Lactate Promotes Nucleus Pulposus Cell Senescence, Oxidative Stress, and Corresponding Intervertebral Disc Degeneration

Abstract

Abstract The accumulation of metabolites in the intervertebral disc is considered to be an important cause of intervertebral disc degeneration (IVDD). Lactate, which is a metabolite that is produced by cellular anaerobic glycolysis, has been proven to be closely associated with IVDD. However, little is known about the role of lactate in nucleus pulposus cell (NPC) senescence and oxidative stress. This study attempted to investigate the effect of lactate on NPC senescence and oxidative stress as well as the underlying mechanism. A puncture-induced disc degeneration (PIDD) model was established in rats. Metabolomics analysis proved that lactate levels were significantly increased in the degenerated intervertebral discs.
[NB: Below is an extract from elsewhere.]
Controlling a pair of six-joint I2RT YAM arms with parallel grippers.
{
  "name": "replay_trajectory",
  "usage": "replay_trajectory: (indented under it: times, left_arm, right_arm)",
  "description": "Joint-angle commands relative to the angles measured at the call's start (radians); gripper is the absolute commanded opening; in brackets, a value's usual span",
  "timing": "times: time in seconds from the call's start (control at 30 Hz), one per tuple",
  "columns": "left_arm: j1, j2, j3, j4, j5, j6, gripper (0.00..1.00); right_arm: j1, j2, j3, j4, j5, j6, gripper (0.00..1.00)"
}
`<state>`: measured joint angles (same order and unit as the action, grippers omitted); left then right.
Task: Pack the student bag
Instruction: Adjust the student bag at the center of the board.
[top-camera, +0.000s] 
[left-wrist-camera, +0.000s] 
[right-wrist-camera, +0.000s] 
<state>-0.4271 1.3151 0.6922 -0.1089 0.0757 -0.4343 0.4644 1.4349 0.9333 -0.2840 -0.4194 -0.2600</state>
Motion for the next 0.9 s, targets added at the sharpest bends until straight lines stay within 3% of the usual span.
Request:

Elimination of excessive lactate levels using lactate oxidase (LOx)-overexpressing lentivirus alleviated the progression of IVDD. In vitro experiments showed that high concentrations of lactate could induce senescence and oxidative stress in NPC. High-throughput RNA sequencing results and bioinformatic analysis demonstrated that the induction of NPC senescence and oxidative stress by lactate may be related to the PI3K/Akt signalling pathway. Further study verified that high concentrations of lactate could induce NPC senescence and oxidative stress by inhibiting PI3K/Akt signalling and the downstream Akt/p21/p27/cyclin D1 and Akt/Nrf2/HO-1 pathways. Utilizing molecular docking and microscale thermophoresis assay, we found that lactate could suppress Akt phosphoactivation by binding to the Lys39 and Leu52 residues in the PH domain of Akt. These results highlight the involvement of lactate in NPC senescence and oxidative stress, and lactate may become a novel potential therapeutic target for the treatment of IVDD.